For the records below, say how many lines contain the string "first". Give the number only.

───── DATA PROVIDED

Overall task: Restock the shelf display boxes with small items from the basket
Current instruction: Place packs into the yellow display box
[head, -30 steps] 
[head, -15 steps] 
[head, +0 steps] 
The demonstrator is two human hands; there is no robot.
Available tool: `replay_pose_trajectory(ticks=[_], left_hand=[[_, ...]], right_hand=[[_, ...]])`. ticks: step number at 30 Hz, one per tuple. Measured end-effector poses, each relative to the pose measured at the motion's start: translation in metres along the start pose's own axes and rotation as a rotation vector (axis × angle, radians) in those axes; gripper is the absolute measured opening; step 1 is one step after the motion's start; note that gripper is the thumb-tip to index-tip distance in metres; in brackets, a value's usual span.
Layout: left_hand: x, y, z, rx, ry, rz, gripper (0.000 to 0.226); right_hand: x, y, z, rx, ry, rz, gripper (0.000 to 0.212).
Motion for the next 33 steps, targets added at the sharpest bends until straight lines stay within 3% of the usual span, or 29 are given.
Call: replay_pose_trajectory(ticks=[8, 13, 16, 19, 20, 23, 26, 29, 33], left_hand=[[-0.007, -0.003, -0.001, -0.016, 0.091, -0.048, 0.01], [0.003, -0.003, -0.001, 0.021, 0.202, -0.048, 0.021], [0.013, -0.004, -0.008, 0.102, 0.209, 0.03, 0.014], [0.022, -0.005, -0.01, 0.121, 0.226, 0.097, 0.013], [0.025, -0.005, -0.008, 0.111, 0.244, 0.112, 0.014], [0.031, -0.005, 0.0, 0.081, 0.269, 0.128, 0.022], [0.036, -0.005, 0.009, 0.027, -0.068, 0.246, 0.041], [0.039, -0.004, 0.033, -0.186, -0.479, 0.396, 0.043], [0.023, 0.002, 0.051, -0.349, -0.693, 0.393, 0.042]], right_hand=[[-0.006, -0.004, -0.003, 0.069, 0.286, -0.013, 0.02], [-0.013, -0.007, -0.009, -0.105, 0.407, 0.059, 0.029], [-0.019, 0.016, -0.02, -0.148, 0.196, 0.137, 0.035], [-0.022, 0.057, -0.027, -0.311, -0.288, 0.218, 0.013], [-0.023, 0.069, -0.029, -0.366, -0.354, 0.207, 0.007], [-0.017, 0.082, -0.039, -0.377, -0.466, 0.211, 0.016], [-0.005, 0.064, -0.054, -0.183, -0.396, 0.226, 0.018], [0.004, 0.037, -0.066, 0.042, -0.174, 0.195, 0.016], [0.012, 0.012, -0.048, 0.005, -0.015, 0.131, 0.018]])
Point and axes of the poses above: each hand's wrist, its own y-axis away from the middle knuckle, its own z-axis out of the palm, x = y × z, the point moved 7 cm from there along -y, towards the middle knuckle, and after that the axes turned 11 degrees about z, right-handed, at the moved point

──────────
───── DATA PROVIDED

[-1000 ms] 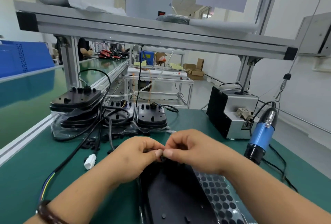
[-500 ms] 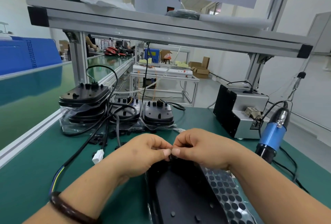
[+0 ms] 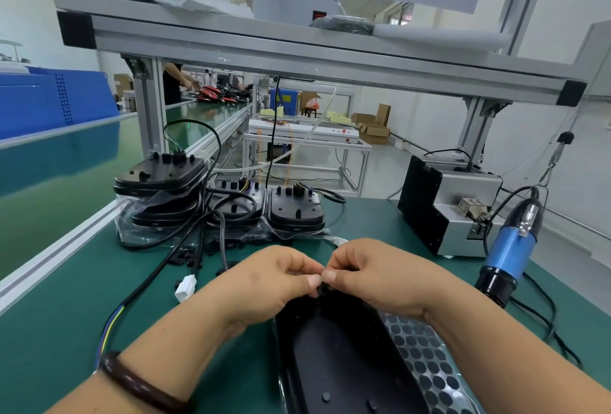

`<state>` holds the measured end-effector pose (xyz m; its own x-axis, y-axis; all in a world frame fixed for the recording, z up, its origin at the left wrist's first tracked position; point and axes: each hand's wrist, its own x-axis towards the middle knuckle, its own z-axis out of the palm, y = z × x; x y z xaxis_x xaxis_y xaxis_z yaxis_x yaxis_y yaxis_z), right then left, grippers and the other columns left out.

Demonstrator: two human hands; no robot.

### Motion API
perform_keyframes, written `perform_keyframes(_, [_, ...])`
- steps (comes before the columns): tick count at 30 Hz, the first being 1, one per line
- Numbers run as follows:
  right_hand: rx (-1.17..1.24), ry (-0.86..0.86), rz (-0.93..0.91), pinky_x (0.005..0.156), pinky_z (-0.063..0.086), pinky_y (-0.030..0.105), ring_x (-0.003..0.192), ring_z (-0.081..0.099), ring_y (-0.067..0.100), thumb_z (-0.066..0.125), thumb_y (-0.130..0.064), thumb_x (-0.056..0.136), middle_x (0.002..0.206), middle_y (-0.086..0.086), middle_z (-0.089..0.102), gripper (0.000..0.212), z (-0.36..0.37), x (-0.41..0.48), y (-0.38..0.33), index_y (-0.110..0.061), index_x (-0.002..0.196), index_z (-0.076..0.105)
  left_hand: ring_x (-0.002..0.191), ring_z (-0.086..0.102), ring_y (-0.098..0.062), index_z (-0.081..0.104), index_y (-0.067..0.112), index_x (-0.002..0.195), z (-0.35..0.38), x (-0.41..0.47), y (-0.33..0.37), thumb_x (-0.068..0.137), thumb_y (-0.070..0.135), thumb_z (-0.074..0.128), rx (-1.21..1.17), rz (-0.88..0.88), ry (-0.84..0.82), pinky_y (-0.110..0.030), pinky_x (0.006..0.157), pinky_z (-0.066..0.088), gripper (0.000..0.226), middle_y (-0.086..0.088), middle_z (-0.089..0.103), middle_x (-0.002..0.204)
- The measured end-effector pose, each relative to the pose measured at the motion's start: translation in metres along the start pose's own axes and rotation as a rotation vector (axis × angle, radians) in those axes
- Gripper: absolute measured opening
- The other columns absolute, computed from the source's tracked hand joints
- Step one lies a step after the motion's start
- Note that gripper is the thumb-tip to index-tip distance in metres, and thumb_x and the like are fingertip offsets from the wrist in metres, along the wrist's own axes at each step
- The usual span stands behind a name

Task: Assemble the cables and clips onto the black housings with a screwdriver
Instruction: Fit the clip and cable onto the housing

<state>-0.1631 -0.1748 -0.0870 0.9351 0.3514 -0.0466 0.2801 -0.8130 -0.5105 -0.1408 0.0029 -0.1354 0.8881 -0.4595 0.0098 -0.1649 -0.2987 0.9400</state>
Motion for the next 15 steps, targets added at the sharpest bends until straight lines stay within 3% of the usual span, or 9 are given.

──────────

SOLVED PROBLEM
2